Capelli corti e biondi, lo sguardo divertito di quando parti per la gita scolastica nell’anno della maturità, nelle sue espressioni ci sono la sicurezza per aver fatto la sua parte e l’evidente incertezza davanti a un viaggio tanto impegnativo.

Proprio alla vigilia del Tour è stato annunciato il rinnovo fra Specialized e Deceuninck-Quick Step (foto Wout Beel)
E’ stato appena annunciato il rinnovo fra Specialized e Deceuninckp (foto Wout Beel)

Cav e il gruppo

Il gioco per il ragazzo di Como, approdato dallo scorso anno alla Deceuninck-Quick Step, si sta facendo grande come sperava e così, nonostante la stagione abbia registrato il rinvio a ottobre della Roubaix costringendo le squadre a un altro cambio di piani, anche il Tour si annuncia come un altro step di crescita molto importante.

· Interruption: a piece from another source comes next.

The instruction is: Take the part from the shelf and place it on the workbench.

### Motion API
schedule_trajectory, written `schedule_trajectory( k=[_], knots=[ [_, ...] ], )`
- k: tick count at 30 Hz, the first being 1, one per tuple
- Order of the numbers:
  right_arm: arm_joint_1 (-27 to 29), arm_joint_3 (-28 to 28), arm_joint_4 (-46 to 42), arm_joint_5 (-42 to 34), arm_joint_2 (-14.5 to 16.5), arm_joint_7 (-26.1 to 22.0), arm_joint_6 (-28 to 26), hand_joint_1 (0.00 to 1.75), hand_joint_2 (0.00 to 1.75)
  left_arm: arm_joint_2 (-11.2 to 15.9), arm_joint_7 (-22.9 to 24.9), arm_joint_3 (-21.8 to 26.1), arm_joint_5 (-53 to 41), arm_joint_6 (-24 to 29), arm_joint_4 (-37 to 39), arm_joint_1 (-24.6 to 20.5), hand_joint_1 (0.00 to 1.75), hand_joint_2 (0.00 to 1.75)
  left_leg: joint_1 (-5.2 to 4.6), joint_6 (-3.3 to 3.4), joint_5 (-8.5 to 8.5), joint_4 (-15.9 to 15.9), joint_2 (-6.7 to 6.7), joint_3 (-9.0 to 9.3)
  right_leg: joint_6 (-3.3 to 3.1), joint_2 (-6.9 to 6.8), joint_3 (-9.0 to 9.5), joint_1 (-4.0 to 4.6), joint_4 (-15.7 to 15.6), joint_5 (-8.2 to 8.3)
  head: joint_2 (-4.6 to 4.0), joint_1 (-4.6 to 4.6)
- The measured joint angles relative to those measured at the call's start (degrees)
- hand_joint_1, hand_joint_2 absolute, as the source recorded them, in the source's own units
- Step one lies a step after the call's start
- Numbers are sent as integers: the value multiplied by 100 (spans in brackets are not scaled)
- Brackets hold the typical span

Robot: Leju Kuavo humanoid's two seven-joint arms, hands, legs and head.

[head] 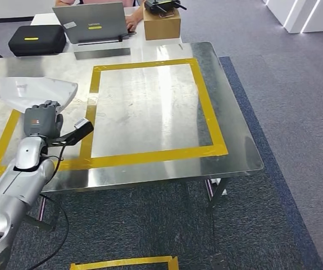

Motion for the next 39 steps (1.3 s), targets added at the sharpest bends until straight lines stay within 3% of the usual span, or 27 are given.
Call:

«Purtroppo – dice – del ginocchio di Sam si è saputo bene al Giro del Belgio, ma quando iniziano questi problemi si è sempre a rincorrere. Con Cav il rapporto è ottimo, ho fatto con lui le ultime tre corse e lo vedo molto convinto. Non sapevo fosse vicino al record di Merckx di tappe vinte (34 per il grande belga, 30 per il britannico, ndr) perché lui non ne parla. Però si è inserito bene, scherziamo, sa fare gruppo…».

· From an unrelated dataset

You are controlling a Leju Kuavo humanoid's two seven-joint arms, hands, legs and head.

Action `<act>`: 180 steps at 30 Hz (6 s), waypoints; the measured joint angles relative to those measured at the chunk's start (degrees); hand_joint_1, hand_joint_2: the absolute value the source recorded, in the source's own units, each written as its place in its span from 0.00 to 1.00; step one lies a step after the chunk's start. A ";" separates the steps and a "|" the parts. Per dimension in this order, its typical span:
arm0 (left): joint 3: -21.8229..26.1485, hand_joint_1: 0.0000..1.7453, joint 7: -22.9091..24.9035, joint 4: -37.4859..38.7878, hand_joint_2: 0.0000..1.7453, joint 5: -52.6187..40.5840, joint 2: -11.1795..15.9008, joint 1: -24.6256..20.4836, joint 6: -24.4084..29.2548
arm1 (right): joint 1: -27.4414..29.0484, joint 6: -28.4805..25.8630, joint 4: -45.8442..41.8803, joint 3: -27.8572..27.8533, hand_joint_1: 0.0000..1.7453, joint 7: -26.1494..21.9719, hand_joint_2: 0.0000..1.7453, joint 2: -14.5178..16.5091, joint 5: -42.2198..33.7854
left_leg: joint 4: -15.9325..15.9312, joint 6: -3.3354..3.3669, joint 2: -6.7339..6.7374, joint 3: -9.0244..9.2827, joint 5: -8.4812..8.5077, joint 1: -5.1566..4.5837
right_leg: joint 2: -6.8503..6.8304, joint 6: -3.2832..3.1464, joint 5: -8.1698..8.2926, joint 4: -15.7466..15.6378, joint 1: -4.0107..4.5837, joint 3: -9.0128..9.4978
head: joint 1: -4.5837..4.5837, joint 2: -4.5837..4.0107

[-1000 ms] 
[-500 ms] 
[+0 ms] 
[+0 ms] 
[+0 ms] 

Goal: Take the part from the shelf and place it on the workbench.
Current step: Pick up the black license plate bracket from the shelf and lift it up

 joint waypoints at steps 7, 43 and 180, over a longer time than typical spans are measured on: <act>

Allenamento per il team sulle strade della Bretagna (foto Wout Beel)
Allenamento per il team sulle strade della Bretagna (foto Wout Beel)

Rivale Colbrelli

Il suo 2021 si è aperto col botto, con due vittorie al Tour de la Provence e quella alla Omloop Het Nieuwsblad che ha schiuso un’interessante finestra sul suo futuro nelle classiche. Poi per il Ballero si è trattato di aiutare bene gli altri leader della squadra, da Alaphilippe ad Asgreen, strappando per sé un podio nella tappa di Gualdo Tadino alla Tirreno dietro Van Aert e Van der Poel.

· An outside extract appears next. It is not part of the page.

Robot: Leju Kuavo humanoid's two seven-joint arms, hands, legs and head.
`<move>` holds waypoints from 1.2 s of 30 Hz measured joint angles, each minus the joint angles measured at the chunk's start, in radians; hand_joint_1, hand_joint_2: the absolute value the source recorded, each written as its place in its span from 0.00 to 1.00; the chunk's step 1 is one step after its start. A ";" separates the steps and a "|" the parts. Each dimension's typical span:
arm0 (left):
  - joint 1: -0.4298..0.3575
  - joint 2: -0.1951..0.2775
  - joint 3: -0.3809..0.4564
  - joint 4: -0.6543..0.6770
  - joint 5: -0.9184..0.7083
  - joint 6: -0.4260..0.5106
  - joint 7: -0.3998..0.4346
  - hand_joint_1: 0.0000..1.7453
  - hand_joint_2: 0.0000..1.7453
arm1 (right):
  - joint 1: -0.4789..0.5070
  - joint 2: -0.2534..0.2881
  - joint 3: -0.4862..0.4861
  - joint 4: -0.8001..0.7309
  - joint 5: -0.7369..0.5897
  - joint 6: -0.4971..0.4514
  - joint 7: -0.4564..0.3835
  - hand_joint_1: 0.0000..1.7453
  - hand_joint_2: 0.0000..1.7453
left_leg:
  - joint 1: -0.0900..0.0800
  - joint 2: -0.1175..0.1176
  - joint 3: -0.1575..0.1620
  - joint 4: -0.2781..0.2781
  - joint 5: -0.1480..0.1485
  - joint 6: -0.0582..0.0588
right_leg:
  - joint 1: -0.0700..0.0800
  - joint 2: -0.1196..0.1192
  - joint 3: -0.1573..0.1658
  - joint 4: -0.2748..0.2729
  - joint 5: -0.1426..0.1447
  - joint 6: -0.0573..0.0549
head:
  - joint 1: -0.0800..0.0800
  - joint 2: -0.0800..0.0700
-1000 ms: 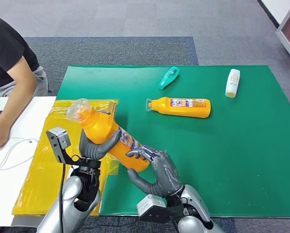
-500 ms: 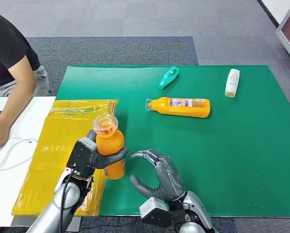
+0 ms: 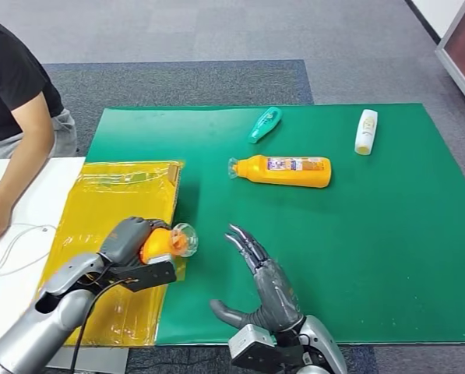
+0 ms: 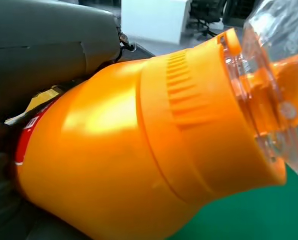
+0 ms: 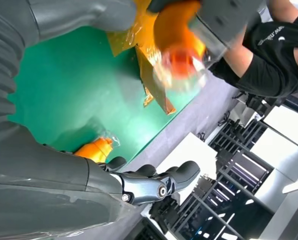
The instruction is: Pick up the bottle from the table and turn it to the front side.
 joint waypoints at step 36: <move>-0.031 -0.159 -0.040 0.334 -0.260 0.411 0.000 0.00 0.25 | -0.061 0.002 0.042 -0.028 -0.006 0.045 0.010 0.00 1.00 | 0.000 -0.002 -0.005 0.001 0.002 0.002 | 0.000 -0.004 -0.001 0.000 0.000 0.001 | 0.001 0.000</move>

«Cosa aspettarmi dal Tour – dice – onestamente non lo so. Non ho studiato il percorso, lavorerò per Cavendish e semmai le tappe cui potrei ambire sono quelle in cui andrà via la fuga. Il fatto è che ci sono tanti grossi nomi, per cui per fare qualcosa di buono serviranno tanta fortuna e tante gambe. La condizione non è male. Sono sceso dall’altura, la gamba gira. Ma certo pensare di doversela giocare contro Colbrelli è un bel grattacapo. Ha dimostrato una gamba super, però è in condizione da tanto. Di sicuro per Cavendish sarà uno dei rivali più forti».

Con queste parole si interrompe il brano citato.